[Problem to work on]: Pictures stay out of this copy, which runs from the first line of the material through the line containing "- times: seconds".
┏━━
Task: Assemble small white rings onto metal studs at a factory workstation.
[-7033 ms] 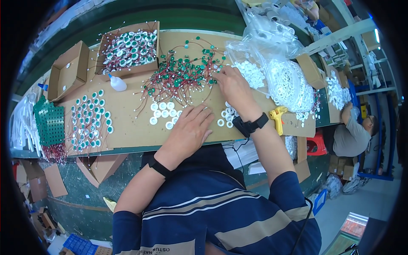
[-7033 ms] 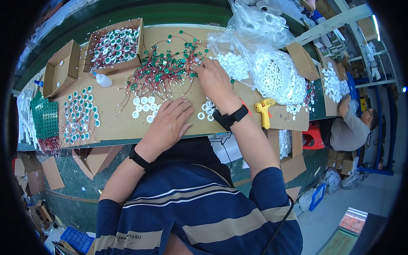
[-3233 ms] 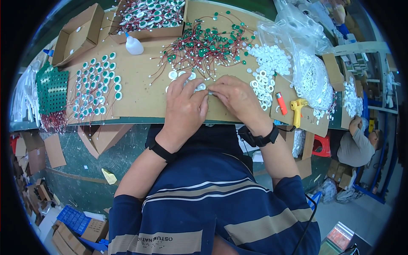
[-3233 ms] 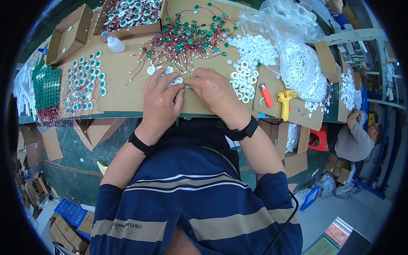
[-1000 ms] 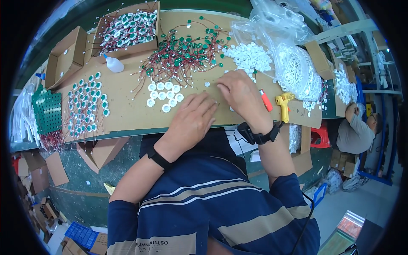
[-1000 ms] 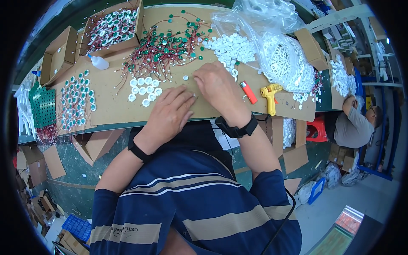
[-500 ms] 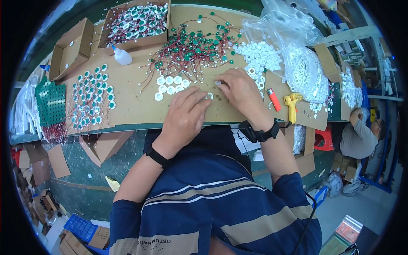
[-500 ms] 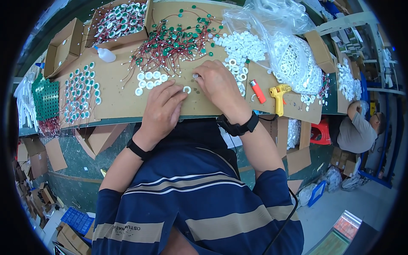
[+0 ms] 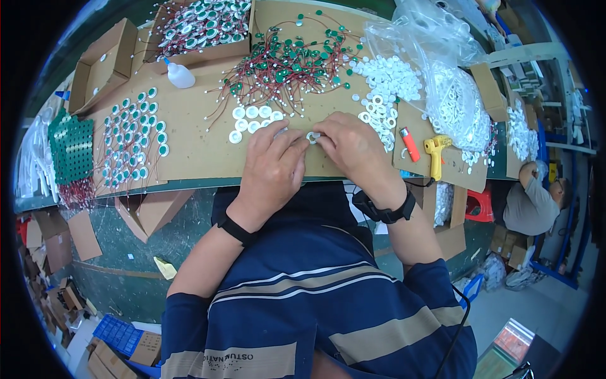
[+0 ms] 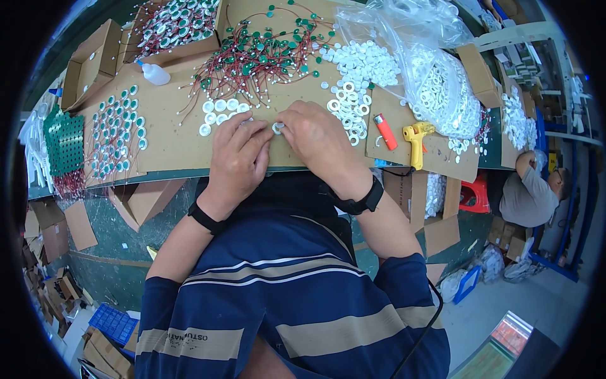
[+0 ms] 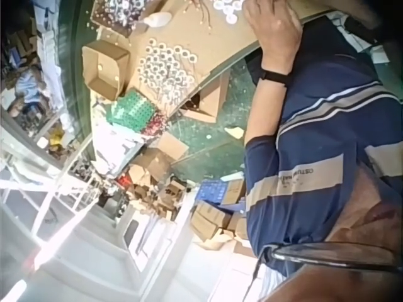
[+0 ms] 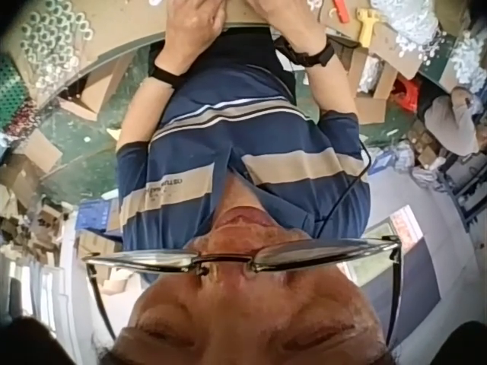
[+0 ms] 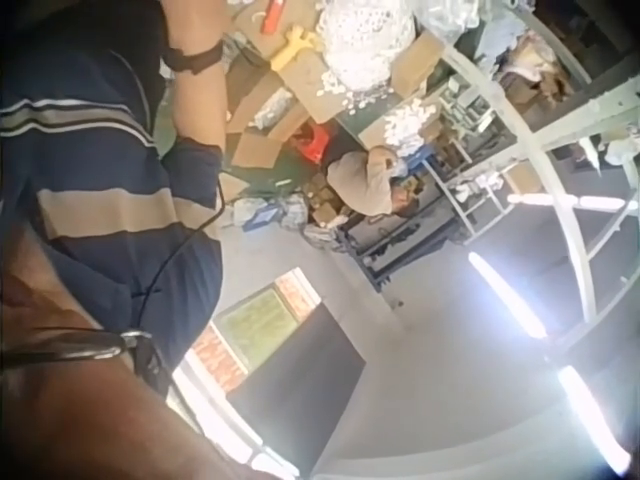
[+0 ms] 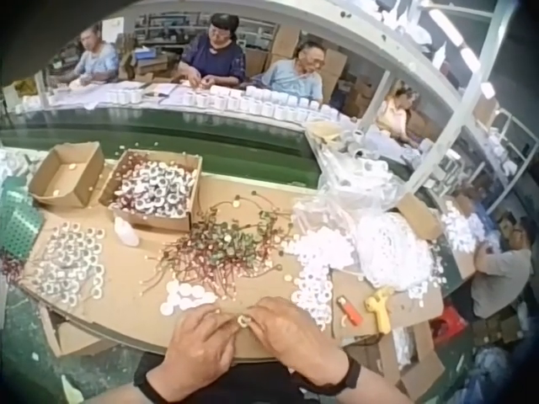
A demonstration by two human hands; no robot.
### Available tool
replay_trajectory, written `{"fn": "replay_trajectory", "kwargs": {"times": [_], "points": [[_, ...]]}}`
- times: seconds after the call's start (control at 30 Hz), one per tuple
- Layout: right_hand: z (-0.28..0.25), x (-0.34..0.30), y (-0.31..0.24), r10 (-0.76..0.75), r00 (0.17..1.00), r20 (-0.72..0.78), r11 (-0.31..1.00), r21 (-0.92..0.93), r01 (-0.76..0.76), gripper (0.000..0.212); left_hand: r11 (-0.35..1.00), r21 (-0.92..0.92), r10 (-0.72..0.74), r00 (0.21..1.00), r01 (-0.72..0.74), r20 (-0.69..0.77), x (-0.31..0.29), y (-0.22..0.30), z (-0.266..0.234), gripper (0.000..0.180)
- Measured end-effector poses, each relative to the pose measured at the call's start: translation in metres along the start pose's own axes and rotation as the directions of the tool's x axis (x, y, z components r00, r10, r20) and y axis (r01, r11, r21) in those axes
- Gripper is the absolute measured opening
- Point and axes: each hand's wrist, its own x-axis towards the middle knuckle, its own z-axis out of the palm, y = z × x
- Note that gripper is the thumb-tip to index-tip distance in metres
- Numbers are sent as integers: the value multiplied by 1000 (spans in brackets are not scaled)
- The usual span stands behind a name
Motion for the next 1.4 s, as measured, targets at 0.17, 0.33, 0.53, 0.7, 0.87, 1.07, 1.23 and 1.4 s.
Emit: {"fn": "replay_trajectory", "kwargs": {"times": [0.17, 0.33, 0.53, 0.7, 0.87, 1.07, 1.23, 1.4], "points": [[3, -1, -3, 1, 1000, 25, 1000, -24, 0, 16, 1000, 7, 5, 1000, -5, 3, -1, 1, 0, 31], [6, -1, -6, 8, 999, 45, 999, -38, -6, 16, 1000, 10, 1, 1000, -1, 11, 0, 1, 1, 28], [7, 0, -5, -2, 999, 48, 1000, -24, 3, 15, 1000, 18, -6, 1000, 6, 19, 0, 1, 2, 24], [9, -4, -2, -19, 998, 58, 1000, 5, 18, 15, 1000, 21, -7, 1000, 7, 15, -1, 1, 2, 23], [12, -6, -2, -18, 1000, 16, 999, 30, 18, 16, 1000, 10, -9, 1000, 9, 15, -1, 0, 2, 23], [16, -7, 4, 2, 1000, 16, 997, 76, -3, 14, 1000, 12, -15, 1000, 15, 23, -1, 0, 3, 24], [17, -7, 2, 32, 999, 14, 996, 86, -33, 13, 1000, 7, -12, 1000, 12, 25, -2, 0, 2, 25], [22, -13, -3, -17, 997, -77, 1000, 2, 18, 11, 1000, 8, -17, 999, 16, 33, -2, 0, 2, 25]]}}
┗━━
[Your response]:
Task: Assemble small white rings onto metal studs at a factory workstation.
[-7033 ms] 
[-7033 ms] 
[-3233 ms] 
[-3233 ms] 
[-1000 ms] 
[-1000 ms] 
[-500 ms] 
[-500 ms] 
[+0 ms] 
[+0 ms] 
[+0 ms] 
[+0 ms] 
[+0 ms] 
[+0 ms] 
A demonstration by two human hands; no robot.
### Available tool
replay_trajectory, written `{"fn": "replay_trajectory", "kwargs": {"times": [_], "points": [[_, ...]]}}`
- times: seconds after the call's start (control at 30 Hz), one per tuple

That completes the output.